Very few people realize that, if you tick the box, your information can be exchanged with others. Actually, you are paying a price, an extra price for the product that you are purchasing. You give away something that was valuable. I think that point is underestimated as a factor as to how competition works.

The Federal Trade Commission in the United States, however, has, as EPIC notes, been extremely resistant to integrating analysis of the harms to competition and consumers from control of personal data by increasingly centralized data platforms.

Unfortunately, it's not clear how soon that may change. I spoke at a panel yesterday at George Mason's Law and Economics Center on the topic "Big Data, Privacy, and Antitrust." Keynoting the briefing was FTC Commissioner Maureen K. Ohlhausen, who essentially doubled down on the traditional argument of the FTC that they should generally not address privacy in antitrust or merger proceedings. She outlined arguments from an upcoming law review article she has co-written, which argues vigorously that the FTC should focus exclusively on maximizing competition, defined in traditional "free market" Chicago School terms, and leave protection of privacy to separate consumer protection laws.

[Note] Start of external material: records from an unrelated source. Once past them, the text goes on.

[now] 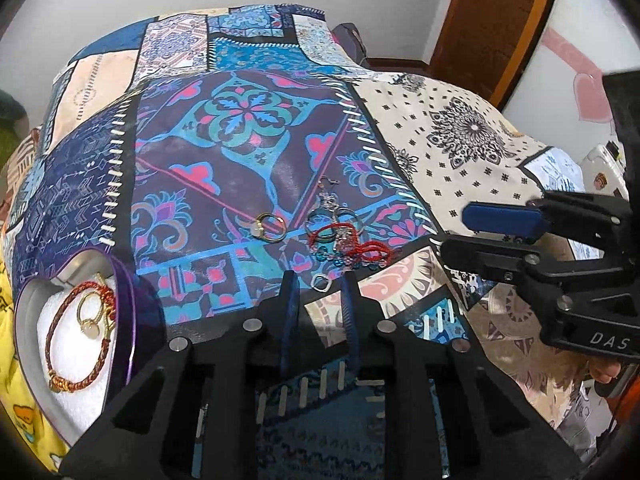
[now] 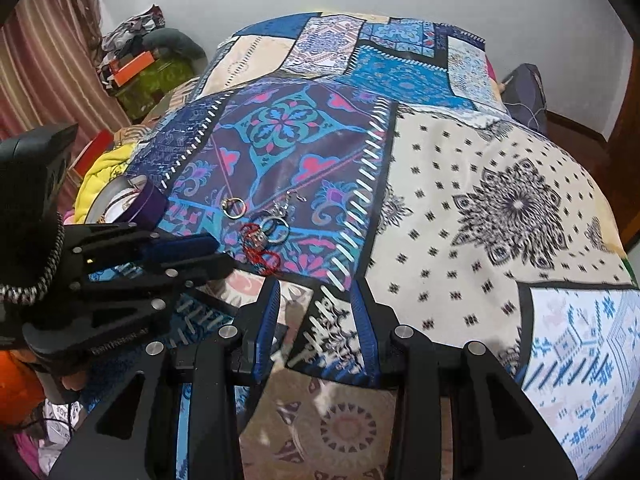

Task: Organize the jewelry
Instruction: 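Grasp a silver ring with the left tool while the right tool grasps a red-tasseled earring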

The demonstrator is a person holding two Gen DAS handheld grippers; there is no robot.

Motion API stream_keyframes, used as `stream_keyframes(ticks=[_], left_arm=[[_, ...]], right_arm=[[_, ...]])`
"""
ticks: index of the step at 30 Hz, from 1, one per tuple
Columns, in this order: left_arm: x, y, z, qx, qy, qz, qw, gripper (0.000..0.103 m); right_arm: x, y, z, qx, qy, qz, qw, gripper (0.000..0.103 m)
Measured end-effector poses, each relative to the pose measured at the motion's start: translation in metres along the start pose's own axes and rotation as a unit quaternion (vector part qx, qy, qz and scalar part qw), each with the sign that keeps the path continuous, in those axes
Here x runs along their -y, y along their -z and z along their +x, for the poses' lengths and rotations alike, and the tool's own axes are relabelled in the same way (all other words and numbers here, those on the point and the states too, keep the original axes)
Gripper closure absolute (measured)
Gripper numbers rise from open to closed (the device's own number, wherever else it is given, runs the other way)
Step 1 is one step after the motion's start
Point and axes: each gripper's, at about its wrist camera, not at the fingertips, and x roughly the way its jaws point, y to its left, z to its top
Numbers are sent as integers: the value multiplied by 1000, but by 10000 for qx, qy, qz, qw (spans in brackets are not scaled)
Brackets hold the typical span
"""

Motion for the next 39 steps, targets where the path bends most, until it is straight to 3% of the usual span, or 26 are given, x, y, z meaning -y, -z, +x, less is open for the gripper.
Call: stream_keyframes(ticks=[3,14,28,30,33,39], left_arm=[[1,-1,2,-7,-20,48,10000,94],[-4,7,-9,105,55,-21,9999,95],[-21,13,-30,327,65,-254,9991,95],[-21,13,-30,337,82,-272,9990,95],[-21,13,-33,379,86,-297,9988,95],[-24,12,-45,481,60,-343,9982,95]], right_arm=[[-4,-3,2,0,-75,-77,9999,70],[-16,-9,15,-128,-259,-214,9994,70],[-33,-12,43,-282,-92,-492,9983,70],[-35,-12,43,-254,-25,-541,9982,73],[-36,-12,42,-271,-13,-570,9980,93],[-35,-10,35,-267,-130,-476,9984,96]])
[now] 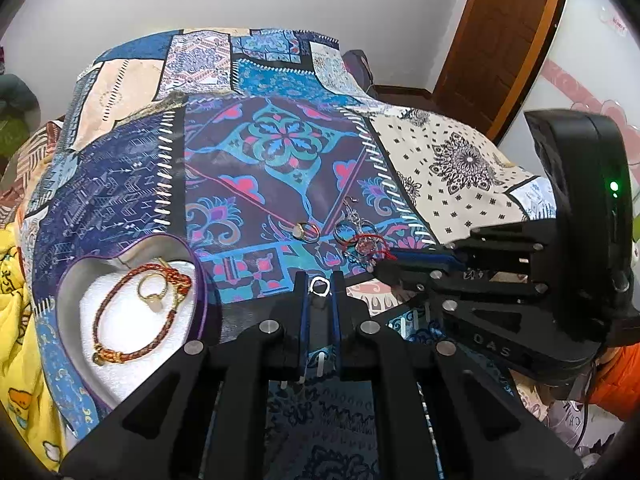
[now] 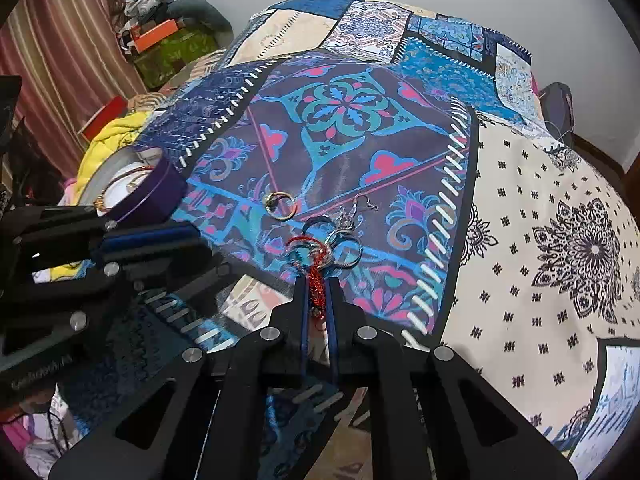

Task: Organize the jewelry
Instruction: 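Grasp a silver ring with the left tool while the right tool grasps a red-tasseled earring, then carry the silver ring and red earring with both tools to the heart tin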

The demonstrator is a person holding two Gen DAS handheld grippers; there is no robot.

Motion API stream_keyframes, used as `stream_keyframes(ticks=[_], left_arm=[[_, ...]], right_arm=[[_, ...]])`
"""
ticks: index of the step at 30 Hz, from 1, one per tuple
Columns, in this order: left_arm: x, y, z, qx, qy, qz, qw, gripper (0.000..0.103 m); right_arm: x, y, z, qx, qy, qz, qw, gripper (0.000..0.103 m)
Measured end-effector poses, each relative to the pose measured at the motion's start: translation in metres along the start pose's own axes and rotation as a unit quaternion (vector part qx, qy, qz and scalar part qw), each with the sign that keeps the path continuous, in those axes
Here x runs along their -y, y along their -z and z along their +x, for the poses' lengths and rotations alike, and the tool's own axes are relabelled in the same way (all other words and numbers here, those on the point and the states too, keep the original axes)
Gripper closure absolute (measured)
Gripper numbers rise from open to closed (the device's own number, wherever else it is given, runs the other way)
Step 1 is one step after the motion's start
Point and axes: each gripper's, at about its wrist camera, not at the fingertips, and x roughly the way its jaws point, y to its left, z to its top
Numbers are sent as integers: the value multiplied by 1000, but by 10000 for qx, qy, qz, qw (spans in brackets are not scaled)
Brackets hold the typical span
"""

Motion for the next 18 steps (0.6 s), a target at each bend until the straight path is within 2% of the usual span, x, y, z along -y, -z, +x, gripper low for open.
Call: stream_keyframes(ticks=[18], left_arm=[[-4,-1,-61,552,-166,-80,9983,95]], right_arm=[[-23,-21,-64,856,109,-36,9963,96]])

Part of the problem may be the word "privacy" itself, which tends to conflate everything from the icky "harms to dignity" of intrusion that Supreme Court Justice Louis Brandeis wrote about a century ago to equal rights for women embodied in abortion rights to protecting the rights of consumers to receive a fair return on the value of the personal information that big data platforms use to generate their megaprofits.

If regulators focus on the last version of privacy, of preserving the ability of consumers to control their own data and receive fair compensation for it, the supposed opposition between economistic "competition" concerns and soft "privacy" concerns largely disappears. As I have argued in law reviews I published last year, "Search, Antitrust and the Economics of the Control of User Data" and "The Costs of Lost Privacy: Consumer Harm and Rising Economic Inequality in the Age of Google," the sharing of data by consumers with online services is itself an economic exchange that can strengthen or weaken the monopoly power of the firms that end up controlling that data.

If companies too easily collect user data without fair compensation to those users, they will end up with a distorting edge in dominating particular business sectors. Preserving "privacy" (i.e., consumer control of their own data and the ability to demand fair compensation) is therefore a critical tool for competition regulators in ensuring a competitive marketplace. And where competition is failing, as it is too often in multiple online sectors, agencies like the FTC should be stepping up their intervention to do what the market is failing to do: protect consumer control of their data.

As EPIC details, we have had a bipartisan failure of the Federal Trade Commission to properly factor privacy concerns into merger reviews. We need a change in agency direction to ensure we don't have a similar 15 years of inaction going forward or we will end up with a near-irreversible obliteration of both privacy and competition across the economy.